### Requirement
Every line with the string "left" should be copied from the data.

### Information supplied

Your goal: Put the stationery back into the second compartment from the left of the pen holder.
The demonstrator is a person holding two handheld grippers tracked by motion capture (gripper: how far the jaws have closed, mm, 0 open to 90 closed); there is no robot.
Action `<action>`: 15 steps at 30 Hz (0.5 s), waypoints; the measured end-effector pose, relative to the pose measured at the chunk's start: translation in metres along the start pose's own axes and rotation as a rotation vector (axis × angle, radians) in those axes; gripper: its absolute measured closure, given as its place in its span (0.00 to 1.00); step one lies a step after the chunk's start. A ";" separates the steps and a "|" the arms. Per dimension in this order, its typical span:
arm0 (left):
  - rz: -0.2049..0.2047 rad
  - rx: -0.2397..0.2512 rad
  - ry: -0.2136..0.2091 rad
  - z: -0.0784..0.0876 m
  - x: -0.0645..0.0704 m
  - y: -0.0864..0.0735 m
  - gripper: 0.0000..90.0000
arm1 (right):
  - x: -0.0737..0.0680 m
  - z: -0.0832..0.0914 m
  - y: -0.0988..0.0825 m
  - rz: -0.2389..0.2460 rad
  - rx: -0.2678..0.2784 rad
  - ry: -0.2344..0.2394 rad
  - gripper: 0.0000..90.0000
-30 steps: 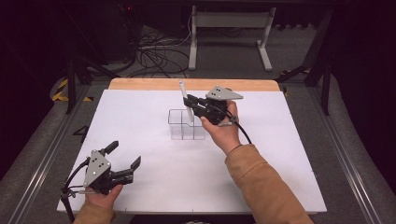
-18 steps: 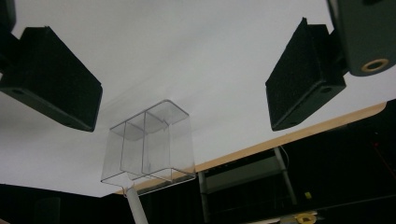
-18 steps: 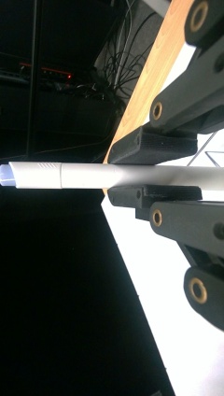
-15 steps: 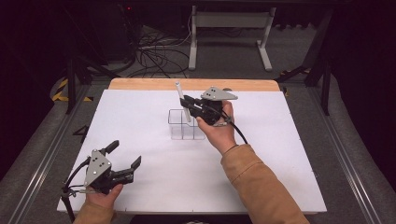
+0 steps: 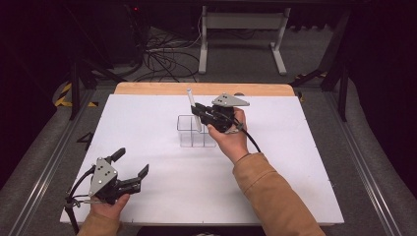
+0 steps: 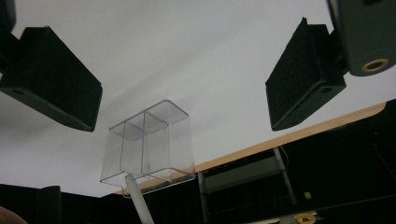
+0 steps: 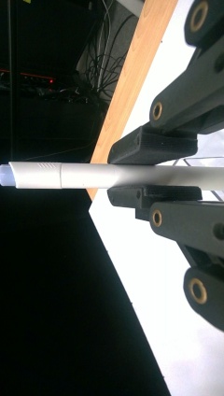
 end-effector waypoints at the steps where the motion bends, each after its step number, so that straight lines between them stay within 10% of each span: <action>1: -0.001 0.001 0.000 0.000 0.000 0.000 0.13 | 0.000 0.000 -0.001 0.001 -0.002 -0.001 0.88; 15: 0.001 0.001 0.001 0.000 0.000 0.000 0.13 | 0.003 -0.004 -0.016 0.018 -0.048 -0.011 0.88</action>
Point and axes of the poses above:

### Response to the exercise
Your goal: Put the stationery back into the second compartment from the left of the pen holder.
arm0 (left):

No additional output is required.